## Action item:
Could you print all the entries exactly?

## Entries supplied:
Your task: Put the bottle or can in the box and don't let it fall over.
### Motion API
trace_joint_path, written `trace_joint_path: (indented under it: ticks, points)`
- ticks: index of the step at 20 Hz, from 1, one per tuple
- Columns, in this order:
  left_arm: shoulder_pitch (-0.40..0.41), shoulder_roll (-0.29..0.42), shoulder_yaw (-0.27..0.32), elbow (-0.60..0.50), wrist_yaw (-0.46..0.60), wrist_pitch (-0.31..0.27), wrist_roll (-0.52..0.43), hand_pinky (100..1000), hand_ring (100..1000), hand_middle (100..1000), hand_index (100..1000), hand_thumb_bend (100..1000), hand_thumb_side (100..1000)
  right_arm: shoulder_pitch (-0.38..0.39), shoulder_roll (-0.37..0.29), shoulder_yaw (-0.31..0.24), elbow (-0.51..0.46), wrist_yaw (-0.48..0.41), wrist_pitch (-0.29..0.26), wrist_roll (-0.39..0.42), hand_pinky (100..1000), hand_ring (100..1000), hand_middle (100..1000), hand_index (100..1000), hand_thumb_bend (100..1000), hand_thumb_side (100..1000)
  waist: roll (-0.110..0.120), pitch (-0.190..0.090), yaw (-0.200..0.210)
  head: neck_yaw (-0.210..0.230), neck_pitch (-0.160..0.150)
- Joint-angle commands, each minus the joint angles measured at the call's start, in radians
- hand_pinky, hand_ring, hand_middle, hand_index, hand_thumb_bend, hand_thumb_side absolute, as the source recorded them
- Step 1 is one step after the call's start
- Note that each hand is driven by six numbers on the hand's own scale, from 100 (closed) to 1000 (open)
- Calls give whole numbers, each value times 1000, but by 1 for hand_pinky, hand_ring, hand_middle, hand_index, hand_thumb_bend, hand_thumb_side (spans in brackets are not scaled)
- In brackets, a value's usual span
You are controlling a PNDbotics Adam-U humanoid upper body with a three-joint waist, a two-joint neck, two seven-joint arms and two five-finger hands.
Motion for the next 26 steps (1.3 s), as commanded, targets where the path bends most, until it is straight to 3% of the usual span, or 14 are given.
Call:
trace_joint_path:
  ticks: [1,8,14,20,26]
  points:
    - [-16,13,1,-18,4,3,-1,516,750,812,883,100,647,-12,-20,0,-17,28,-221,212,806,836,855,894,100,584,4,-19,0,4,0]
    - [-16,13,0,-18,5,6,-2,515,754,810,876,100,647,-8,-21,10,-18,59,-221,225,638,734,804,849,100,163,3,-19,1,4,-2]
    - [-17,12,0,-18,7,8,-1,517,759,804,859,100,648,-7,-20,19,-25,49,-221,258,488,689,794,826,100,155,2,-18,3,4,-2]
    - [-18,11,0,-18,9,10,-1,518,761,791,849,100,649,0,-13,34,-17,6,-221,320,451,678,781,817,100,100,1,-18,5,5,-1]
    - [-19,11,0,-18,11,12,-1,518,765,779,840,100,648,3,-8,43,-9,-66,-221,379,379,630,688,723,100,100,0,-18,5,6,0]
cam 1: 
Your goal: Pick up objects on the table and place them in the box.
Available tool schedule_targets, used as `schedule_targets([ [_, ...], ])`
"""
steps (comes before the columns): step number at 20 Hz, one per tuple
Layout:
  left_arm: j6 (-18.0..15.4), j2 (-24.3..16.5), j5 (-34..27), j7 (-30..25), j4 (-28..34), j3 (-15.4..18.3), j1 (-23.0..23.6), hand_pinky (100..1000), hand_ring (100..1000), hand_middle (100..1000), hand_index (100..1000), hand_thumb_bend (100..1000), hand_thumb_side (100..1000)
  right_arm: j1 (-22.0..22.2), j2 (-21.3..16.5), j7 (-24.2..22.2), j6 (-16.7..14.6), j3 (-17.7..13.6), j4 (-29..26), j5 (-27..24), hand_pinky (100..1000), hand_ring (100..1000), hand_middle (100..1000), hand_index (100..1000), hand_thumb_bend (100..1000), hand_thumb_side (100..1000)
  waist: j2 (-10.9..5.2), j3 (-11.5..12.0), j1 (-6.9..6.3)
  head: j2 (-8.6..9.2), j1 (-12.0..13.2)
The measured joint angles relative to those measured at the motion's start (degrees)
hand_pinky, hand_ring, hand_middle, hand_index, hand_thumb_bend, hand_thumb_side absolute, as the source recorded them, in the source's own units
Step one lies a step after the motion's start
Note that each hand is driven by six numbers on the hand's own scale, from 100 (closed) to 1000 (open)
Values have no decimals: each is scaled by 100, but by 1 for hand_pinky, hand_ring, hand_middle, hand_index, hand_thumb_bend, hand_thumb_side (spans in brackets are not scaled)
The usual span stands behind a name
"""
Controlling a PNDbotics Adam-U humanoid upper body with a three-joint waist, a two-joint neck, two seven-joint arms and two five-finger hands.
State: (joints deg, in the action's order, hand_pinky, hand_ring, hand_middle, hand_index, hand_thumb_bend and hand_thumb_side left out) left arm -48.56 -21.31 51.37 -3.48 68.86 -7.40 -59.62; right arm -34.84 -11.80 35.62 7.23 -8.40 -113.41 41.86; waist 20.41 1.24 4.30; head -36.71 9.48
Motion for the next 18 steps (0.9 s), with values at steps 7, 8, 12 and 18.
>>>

## Answer to this exercise:
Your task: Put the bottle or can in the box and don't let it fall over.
### Motion API
trace_joint_path, written `trace_joint_path: (indented under it: ticks, points)`
- ticks: index of the step at 20 Hz, from 1, one per tuple
- Columns, in this order:
  left_arm: shoulder_pitch (-0.40..0.41), shoulder_roll (-0.29..0.42), shoulder_yaw (-0.27..0.32), elbow (-0.60..0.50), wrist_yaw (-0.46..0.60), wrist_pitch (-0.31..0.27), wrist_roll (-0.52..0.43), hand_pinky (100..1000), hand_ring (100..1000), hand_middle (100..1000), hand_index (100..1000), hand_thumb_bend (100..1000), hand_thumb_side (100..1000)
  right_arm: shoulder_pitch (-0.38..0.39), shoulder_roll (-0.37..0.29), shoulder_yaw (-0.31..0.24), elbow (-0.51..0.46), wrist_yaw (-0.48..0.41), wrist_pitch (-0.29..0.26), wrist_roll (-0.39..0.42), hand_pinky (100..1000), hand_ring (100..1000), hand_middle (100..1000), hand_index (100..1000), hand_thumb_bend (100..1000), hand_thumb_side (100..1000)
  waist: roll (-0.110..0.120), pitch (-0.190..0.090), yaw (-0.200..0.210)
  head: neck_yaw (-0.210..0.230), neck_pitch (-0.160..0.150)
- Joint-angle commands, each minus the joint angles measured at the call's start, in radians
- hand_pinky, hand_ring, hand_middle, hand_index, hand_thumb_bend, hand_thumb_side absolute, as the source recorded them
- Step 1 is one step after the call's start
- Note that each hand is driven by six numbers on the hand's own scale, from 100 (closed) to 1000 (open)
- Calls give whole numbers, each value times 1000, but by 1 for hand_pinky, hand_ring, hand_middle, hand_index, hand_thumb_bend, hand_thumb_side (spans in brackets are not scaled)
- In brackets, a value's usual span
You are controlling a PNDbotics Adam-U humanoid upper body with a three-joint waist, a two-joint neck, two seven-joint arms and two five-finger hands.
Motion for the next 26 steps (1.3 s), as commanded, targets where the path bends most, until it is straight to 3% of the usual span, or 14 are given.
Call:
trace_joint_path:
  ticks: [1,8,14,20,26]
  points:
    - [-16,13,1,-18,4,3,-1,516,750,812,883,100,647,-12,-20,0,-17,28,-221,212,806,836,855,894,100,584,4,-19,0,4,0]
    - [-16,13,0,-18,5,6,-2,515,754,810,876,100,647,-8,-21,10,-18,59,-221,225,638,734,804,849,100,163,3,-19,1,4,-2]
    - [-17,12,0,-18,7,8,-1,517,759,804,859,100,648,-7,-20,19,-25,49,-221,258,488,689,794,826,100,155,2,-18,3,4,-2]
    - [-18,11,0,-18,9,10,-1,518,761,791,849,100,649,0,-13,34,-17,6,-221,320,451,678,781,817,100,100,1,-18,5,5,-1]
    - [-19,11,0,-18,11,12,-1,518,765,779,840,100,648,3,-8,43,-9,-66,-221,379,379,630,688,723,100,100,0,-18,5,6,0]
cam 1: 
Your goal: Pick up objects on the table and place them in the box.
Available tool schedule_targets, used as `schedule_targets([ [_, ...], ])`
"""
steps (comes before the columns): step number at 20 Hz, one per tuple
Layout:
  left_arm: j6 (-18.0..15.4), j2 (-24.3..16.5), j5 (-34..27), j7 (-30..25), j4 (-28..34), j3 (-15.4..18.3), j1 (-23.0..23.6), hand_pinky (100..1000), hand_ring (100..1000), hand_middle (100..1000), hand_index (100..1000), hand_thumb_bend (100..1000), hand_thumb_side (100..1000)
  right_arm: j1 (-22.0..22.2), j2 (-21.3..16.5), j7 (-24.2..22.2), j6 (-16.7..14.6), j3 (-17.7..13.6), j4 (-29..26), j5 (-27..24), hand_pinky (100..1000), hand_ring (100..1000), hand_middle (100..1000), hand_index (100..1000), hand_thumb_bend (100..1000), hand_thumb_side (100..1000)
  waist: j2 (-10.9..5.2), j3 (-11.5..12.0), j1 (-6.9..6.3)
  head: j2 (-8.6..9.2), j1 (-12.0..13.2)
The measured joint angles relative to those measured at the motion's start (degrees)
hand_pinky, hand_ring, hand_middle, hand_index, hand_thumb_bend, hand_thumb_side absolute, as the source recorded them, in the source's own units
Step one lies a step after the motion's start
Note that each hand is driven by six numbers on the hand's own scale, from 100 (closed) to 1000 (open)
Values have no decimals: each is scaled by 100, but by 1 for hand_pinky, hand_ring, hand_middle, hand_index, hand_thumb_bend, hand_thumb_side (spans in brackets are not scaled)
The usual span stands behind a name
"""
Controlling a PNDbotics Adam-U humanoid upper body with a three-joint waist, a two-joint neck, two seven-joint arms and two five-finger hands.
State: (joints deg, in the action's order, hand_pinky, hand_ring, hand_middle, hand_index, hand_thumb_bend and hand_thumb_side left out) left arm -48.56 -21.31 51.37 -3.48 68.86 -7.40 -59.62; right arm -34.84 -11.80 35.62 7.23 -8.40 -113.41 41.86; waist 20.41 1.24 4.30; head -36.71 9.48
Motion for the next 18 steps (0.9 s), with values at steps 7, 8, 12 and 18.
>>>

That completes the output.